** Your assignment **
Look through the data below for the line with "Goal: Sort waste" and the line with "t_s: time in", then output those two and all lines in between, exactly as written.
[Provided entries Boundary: Start]
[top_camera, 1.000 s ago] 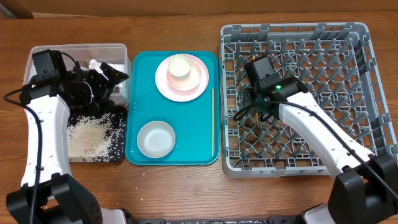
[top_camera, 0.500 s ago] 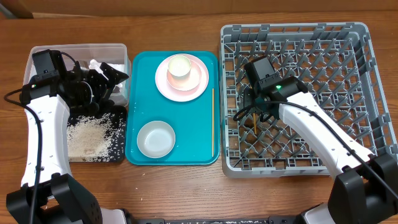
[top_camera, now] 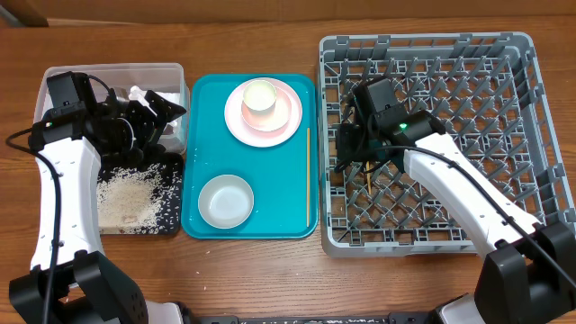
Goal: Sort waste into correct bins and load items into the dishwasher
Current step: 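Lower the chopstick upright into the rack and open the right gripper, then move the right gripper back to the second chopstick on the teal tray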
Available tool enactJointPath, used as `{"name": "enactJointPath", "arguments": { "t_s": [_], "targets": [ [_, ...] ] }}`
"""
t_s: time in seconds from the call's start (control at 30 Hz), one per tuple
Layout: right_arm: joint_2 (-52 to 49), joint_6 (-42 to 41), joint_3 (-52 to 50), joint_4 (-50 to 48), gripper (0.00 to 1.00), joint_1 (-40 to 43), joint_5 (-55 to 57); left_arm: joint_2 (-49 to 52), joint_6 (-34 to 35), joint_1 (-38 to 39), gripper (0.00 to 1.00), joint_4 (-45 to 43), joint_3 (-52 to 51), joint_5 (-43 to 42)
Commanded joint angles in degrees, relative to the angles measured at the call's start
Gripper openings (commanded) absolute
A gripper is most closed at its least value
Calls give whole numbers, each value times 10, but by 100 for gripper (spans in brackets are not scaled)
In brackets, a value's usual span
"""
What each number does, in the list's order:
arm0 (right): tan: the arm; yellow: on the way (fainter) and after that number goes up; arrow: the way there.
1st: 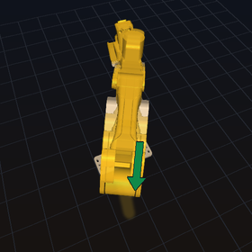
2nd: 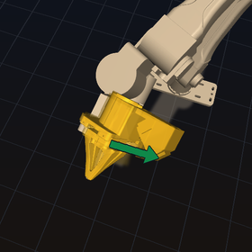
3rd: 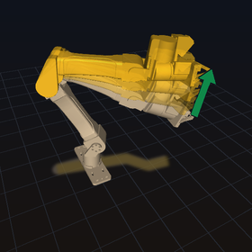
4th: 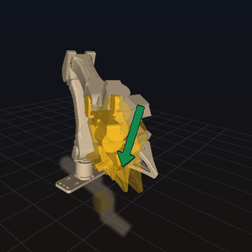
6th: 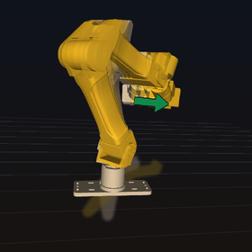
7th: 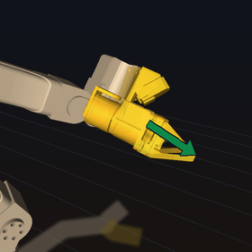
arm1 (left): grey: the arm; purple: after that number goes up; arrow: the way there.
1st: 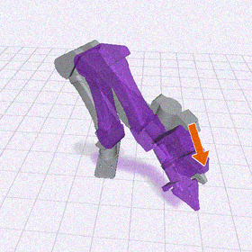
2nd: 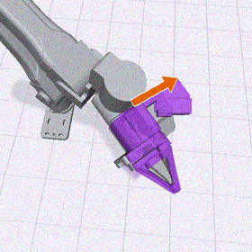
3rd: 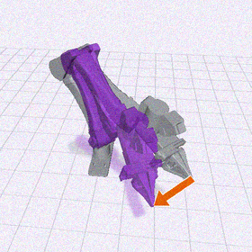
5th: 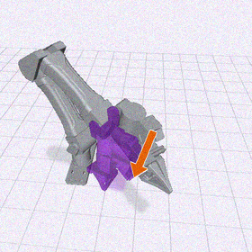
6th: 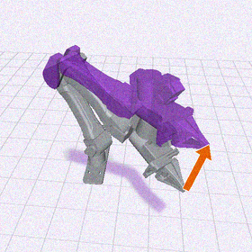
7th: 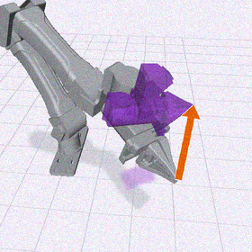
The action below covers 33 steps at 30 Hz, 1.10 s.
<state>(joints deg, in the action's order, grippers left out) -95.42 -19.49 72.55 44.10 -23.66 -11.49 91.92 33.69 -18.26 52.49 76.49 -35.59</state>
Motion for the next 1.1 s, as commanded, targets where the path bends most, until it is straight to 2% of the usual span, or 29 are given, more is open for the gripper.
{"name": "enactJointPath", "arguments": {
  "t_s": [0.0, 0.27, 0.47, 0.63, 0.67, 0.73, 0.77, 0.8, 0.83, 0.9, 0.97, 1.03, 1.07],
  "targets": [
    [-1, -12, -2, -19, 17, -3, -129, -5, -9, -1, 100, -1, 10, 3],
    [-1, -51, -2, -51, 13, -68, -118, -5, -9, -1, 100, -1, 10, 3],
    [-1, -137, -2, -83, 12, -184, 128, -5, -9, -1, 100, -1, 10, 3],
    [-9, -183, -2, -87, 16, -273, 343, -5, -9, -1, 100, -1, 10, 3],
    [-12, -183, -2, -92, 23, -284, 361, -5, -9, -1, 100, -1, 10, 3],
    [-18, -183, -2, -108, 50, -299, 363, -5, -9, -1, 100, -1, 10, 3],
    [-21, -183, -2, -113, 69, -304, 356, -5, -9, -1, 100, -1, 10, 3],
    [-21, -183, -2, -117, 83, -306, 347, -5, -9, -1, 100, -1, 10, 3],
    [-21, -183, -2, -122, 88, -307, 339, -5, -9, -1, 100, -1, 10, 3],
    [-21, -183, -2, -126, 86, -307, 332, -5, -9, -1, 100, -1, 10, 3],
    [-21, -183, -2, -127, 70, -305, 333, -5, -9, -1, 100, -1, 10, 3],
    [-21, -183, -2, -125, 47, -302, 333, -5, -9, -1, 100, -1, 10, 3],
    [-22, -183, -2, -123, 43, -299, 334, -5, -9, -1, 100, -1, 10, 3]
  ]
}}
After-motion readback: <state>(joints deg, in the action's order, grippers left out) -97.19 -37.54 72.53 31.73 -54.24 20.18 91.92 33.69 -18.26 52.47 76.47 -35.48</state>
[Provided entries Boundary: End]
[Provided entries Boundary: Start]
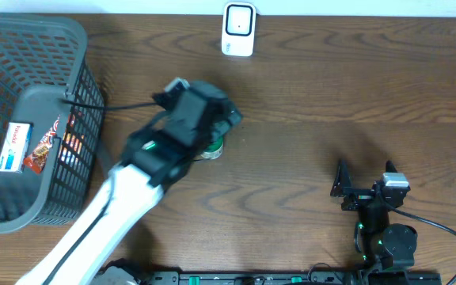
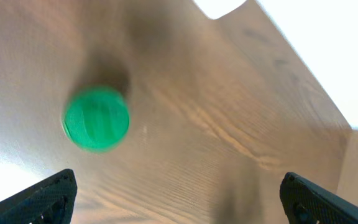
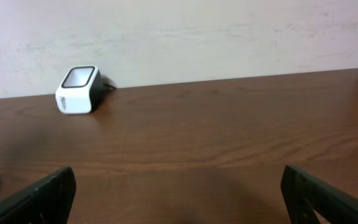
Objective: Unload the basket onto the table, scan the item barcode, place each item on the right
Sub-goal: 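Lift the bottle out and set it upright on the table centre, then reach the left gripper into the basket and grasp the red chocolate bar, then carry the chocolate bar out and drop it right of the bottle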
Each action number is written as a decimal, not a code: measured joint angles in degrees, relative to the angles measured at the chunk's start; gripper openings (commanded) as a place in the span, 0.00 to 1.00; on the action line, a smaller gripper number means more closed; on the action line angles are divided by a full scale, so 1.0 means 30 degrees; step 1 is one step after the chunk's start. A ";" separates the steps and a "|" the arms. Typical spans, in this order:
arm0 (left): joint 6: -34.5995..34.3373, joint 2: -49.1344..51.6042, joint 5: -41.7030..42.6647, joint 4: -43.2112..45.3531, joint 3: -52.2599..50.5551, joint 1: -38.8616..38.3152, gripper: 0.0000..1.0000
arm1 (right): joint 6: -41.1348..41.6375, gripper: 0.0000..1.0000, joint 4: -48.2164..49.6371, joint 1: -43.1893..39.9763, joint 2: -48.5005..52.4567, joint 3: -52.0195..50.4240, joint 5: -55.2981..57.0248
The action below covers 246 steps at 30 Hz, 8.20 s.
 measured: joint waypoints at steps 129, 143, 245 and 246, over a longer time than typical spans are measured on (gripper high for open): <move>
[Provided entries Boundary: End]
** Task result **
Goal: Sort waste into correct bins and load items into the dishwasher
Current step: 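Lower the chopstick upright into the rack and open the right gripper, then move the right gripper back to the second chopstick on the teal tray
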Available tool enactJointPath, used as `{"name": "enactJointPath", "arguments": { "t_s": [_], "targets": [ [_, ...] ] }}`
"""
t_s: time in seconds from the call's start (control at 30 Hz), one per tuple

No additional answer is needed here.